Et les chapeaux volaient sur la scène; toute la salle était debout. Elle saluait, encore essoufflée, avec un petit sourire de triomphe et de mépris.
Selon l’usage, elle descendit au milieu des buveurs pour s’attabler en quelque endroit, pendant qu’une autre danseuse lui succédait devant la rampe. Et, sachant qu’il y avait là, dans un coin de la salle, un être qui l’adorait, qui se serait mis sous ses pieds devant la terre entière et qui souffrait à crier, elle alla de table en table et de bras en bras, sous ses yeux.

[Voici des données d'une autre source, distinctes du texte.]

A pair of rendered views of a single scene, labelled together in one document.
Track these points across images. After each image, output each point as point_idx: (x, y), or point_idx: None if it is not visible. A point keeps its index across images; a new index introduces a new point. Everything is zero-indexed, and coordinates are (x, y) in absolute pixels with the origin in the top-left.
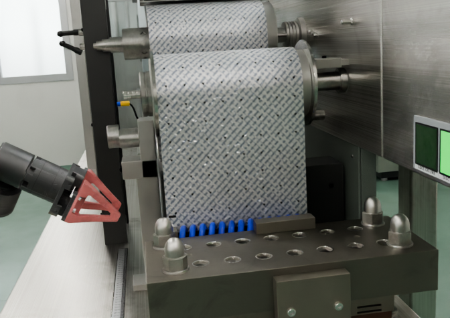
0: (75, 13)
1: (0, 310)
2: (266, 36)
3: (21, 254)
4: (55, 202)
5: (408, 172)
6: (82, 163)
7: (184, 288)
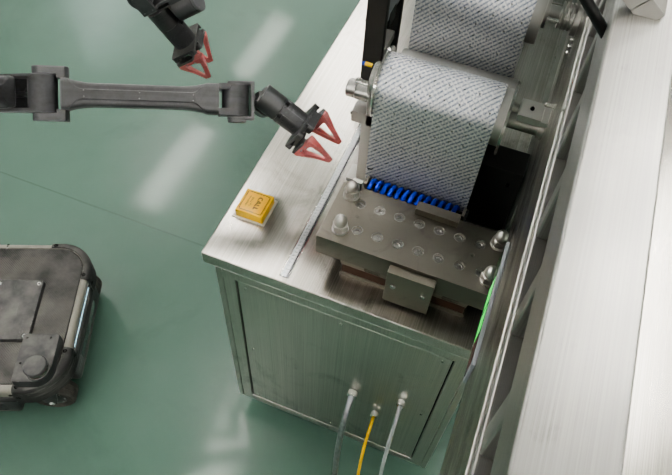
0: None
1: None
2: (526, 29)
3: None
4: (289, 143)
5: None
6: None
7: (337, 246)
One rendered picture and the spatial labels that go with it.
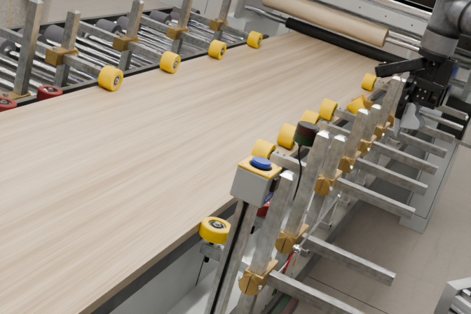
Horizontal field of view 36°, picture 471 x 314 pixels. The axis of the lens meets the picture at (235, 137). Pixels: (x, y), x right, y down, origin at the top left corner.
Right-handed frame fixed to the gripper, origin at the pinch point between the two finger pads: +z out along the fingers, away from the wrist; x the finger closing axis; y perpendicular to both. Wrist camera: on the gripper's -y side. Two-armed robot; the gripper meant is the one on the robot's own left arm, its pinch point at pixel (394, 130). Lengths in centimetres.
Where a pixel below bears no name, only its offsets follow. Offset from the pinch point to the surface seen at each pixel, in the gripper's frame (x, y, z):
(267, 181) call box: -43.0, -9.1, 7.3
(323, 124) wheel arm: 85, -46, 33
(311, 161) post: 8.8, -19.7, 19.4
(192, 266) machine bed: -6, -37, 56
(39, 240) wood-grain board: -55, -50, 38
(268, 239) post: -15.9, -15.1, 32.4
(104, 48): 101, -164, 48
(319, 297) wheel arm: -9.4, -0.3, 43.1
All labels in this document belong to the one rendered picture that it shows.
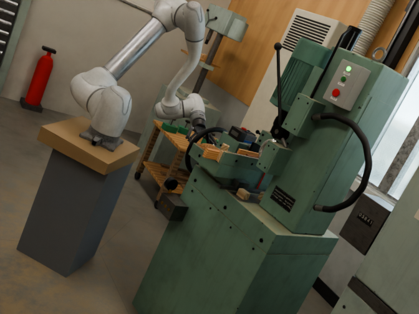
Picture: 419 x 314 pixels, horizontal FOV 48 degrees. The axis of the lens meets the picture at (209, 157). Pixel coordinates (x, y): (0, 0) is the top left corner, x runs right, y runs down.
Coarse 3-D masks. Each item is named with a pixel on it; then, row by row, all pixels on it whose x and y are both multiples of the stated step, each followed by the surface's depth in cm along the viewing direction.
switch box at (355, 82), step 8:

Tous la connaissaient par son nom. J’entendais des «Conchita!» qui faisaient passer des frissons depuis mes orteils jusqu’à ma nuque. On lui donnait à boire; on touchait ses bras nus; elle mit dans ses cheveux une fleur rouge qu’un marin allemand lui donna; elle tira la tresse de cheveux d’un banderillero qui fit des pitreries; elle feignit la volupté devant un jeune fat assis avec des femmes, et caressa la joue d’un homme que j’aurais tué.
Des gestes qu’elle fit pendant cette manœuvre atroce qui dura cinquante minutes, pas un seul n’est sorti de ma mémoire.
Ce sont des souvenirs comme ceux-là qui peuplent le passé d’une existence humaine.
Elle visita ma table après toutes les autres parce que j’étais au fond de la salle, mais elle y vint. Confuse? ou jouant la surprise? oh! nullement! vous ne la connaissez pas. Elle s’assit en face de moi, frappa dans ses mains pour attirer le garçon et cria:
«Tonio! une tasse de café!»
Puis, avec une tranquillité exquise, elle supporta mon regard.